Car il faut tout de suite rappeler l’essentiel : nous parlons ici d’un garçon qui vient de fêter ses 24 ans. Presque encore un espoir de sa catégorie. Mais Christian Eriksen, petite pépite de l’Ajax en son temps, a changé de dimension depuis l’arrivée sur le banc de Tottenham de Mauricio Pochettino. Certes, le coach argentin, ancien disciple de Marcelo Bielsa, doit y être pour quelque chose. Mais White Hart Lane est formel : il y avait longtemps que les supporters du nord-est londonien ne s’étaient pas autant régalés devant les sucreries d’un seul joueur. Oui, il y a Harry Kane, l’enfant de la maison. Bien sûr, il y a Dele Alli, le petit dernier de la famille. Evidemment, Hugo Lloris, Moussa Dembelé (le Belge, pas le Rennais) et les autres ne sont pas étrangers à l’excellente saison de Tottenham. Mais Christian, quand même…

Débuts très précoces
A 24 ans donc, celui qui est né à Middelfart devait être prédestiné. Middelfart, au-delà de la racine même du mot, est géographiquement comme un pont entre deux rives, à l’entrée de l’archipel danois. Un pont au pays du handball, entre Kolding et Odense. Mais Eriksen joue au ballon avec ses pieds. Peut-être parce qu’il tenait encore le biberon entre ses mains quand il débuta : il avait 3 ans ! Peut-être, aussi, parce qu’il est né en 1992, année mythique pour le foot danois, couronné champion d’Europe de l’autre côté de la rive, au bout de l’archipel, en Suède. Prédestiné, toujours.
Arrivé à Odense à 13 ans, il est élu « meilleur joueur technique » du championnat danois de sa catégorie, où il atteint les demi-finales face à Bröndby. C’est le début d’une collection. Dans les catégories de jeunes, il est couronné chaque année. « Meilleur joueur » par-ci, « meilleur milieu » par-là. En fait, il est, depuis ses premières années chez les jeunes, considéré comme le plus grand talent danois depuis les frères Laudrup.
« Il avait quelque chose de spécial. On pouvait le dire tout de suite. Chaque fois qu’il accédait à un niveau supérieur, il lui fallait juste un match ou deux pour s’adapter, puis il devenait le meilleur joueur. Il était très tôt capable de prendre les commandes d’un match dans son ensemble, d’en dicter le rythme et de dessiner le jeu comme il l’entendait », se souvient son premier formateur à Odense, Uffe Pedersen. Forcément, les bruits courent vite eux aussi, même sur l’archipel. Chelsea et Barcelone tentent de le convaincre mais c’est l’Ajax qui réussit son opération séduction.
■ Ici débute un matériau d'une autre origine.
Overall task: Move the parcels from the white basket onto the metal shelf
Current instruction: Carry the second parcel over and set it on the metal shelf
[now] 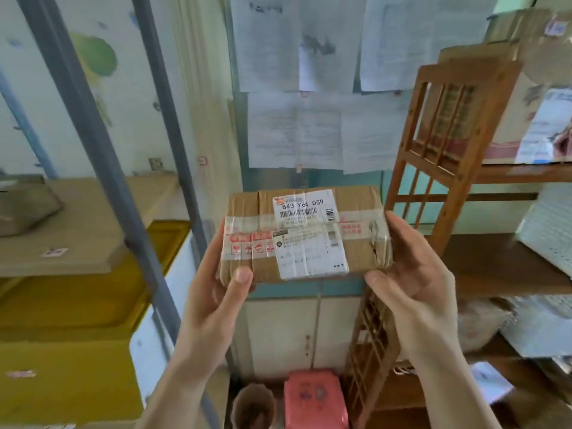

Successeur de Wesley Sneijder
Christian rejoint les Rouges et Blancs en 2009, où on voit déjà en lui le successeur de Wesley Sneijder, parti deux ans plus tôt au Real Madrid. Un peu le même profil, c’est vrai, jusque dans la couleur des cheveux. A Amsterdam, il plonge dans un cocon de foot. Bon choix. Frank De Boer, son entraîneur à l’époque, n’a pas oublié. « Techniquement, c’était déjà très fort, même lorsqu’il est arrivé. Surtout, c’était sa conduite de balle et sa capacité à conserver le ballon qui étaient au top. Et puis c’est quelqu’un d’extrêmement endurant. Au-delà de cette vision du jeu total, il court énormément. Il a des yeux dans le dos. Parfois, ses coéquipiers avaient l’impression qu’il ne pouvait pas les voir mais il les voyait. Il était jeune et jouait comme un patron en donnant cette impression de n’avoir plus rien à apprendre. Et il avait 20 ans. »
Dans ce cocon quand même un peu XXL quand on aime le ballon, Christian a aussi ouvert en grand ses antennes vers Dennis Bergkamp. Et apparemment, ça l’a marqué. « J’ai tellement appris auprès de lui ! Nous faisions des séances individuelles, en one-to-one, et ce qu’il réalisait était assez impressionnant. Comment il trouvait et comment il utilisait l’espace. »
Poli jusqu’à la moelle à l’Ajax, Christian le blond fait donc le choix des Spurs après 163 matches (et 66 buts quand même) sous le maillot à la rayure mythique. Le voilà en Premier League. Le plus grand championnat du monde, qui devrait donc être taillé pour lui puisque c’est le championnat où on ne s’arrête jamais de courir. Mais Eriksen va éprouver quelques difficultés à s’adapter à la dimension physique du foot anglais. Non pas qu’il ait eu peur, parce qu’un petit viking de Middelfart n’a jamais peur, mais quand même. Tottenham ne traverse pas sa période la plus faste durant ses premiers mois outre-Manche.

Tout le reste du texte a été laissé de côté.